Top of Provided records
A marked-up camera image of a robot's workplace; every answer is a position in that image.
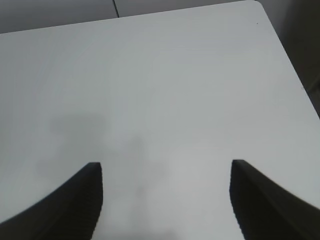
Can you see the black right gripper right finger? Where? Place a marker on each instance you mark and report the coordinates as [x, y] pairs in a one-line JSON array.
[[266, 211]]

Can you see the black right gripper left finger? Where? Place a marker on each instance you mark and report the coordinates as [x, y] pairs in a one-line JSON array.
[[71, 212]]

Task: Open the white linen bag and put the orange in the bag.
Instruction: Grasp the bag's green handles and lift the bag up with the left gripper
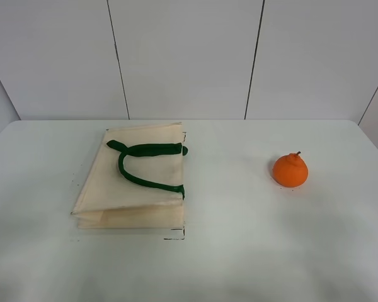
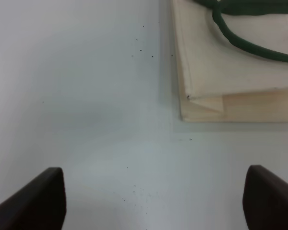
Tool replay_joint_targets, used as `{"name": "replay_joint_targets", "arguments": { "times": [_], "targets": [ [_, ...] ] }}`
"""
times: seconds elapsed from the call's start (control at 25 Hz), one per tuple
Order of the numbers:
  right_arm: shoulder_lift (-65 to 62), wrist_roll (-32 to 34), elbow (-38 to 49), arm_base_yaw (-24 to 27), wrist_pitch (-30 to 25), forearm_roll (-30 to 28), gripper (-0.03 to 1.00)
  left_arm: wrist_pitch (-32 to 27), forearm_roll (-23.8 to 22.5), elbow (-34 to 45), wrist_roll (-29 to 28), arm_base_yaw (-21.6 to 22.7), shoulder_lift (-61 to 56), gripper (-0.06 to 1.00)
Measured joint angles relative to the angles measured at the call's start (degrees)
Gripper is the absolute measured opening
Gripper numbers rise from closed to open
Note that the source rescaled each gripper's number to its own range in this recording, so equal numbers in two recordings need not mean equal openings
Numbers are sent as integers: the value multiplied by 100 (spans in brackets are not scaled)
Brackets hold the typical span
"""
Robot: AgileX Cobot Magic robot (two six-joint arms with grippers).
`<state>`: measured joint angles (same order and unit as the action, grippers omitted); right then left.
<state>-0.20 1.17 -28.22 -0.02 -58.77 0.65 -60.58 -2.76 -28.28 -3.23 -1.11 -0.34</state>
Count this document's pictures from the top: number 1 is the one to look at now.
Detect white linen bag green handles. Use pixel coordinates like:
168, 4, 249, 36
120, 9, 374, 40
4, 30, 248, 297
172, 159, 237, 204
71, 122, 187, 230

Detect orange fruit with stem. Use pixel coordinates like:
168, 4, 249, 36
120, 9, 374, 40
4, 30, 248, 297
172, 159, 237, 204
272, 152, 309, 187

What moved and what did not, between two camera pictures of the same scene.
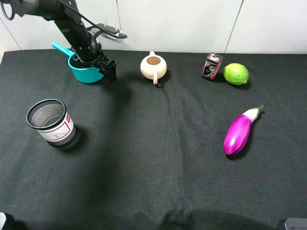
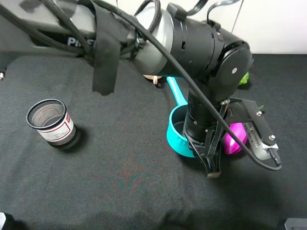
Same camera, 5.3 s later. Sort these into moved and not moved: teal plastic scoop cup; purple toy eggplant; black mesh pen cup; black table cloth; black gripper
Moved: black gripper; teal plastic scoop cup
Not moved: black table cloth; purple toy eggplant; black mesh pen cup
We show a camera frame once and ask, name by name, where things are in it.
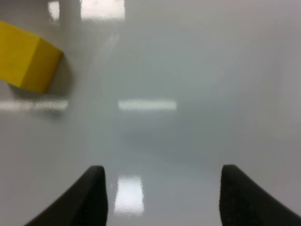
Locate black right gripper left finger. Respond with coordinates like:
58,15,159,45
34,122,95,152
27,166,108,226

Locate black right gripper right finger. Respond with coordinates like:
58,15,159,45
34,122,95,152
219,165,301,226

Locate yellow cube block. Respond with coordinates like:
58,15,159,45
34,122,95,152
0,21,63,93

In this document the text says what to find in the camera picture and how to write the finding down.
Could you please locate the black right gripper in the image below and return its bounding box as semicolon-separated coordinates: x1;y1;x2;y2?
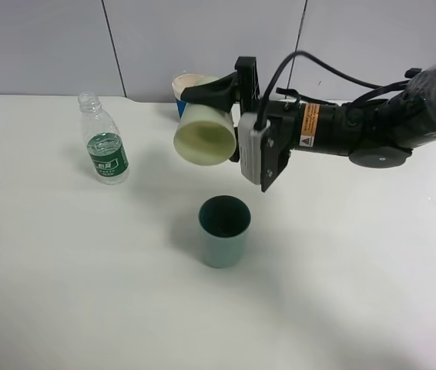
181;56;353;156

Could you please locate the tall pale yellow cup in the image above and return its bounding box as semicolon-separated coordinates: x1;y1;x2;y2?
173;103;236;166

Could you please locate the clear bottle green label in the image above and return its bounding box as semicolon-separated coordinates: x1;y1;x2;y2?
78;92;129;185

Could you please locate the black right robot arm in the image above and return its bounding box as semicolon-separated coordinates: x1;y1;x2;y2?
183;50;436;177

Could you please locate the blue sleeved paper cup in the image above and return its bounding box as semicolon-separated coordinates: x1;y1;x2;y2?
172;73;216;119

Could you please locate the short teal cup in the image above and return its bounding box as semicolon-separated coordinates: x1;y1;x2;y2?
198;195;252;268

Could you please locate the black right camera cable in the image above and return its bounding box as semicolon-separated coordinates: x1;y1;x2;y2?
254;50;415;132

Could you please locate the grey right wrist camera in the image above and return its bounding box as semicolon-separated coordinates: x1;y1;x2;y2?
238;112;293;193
Bottom of Provided records
About this exercise:
Lines with the word "pixel" in them should be copied from the preceding records.

Completed task:
Detect white linen bag green handles. Use pixel coordinates like:
Detect orange fruit with stem. Use pixel coordinates like:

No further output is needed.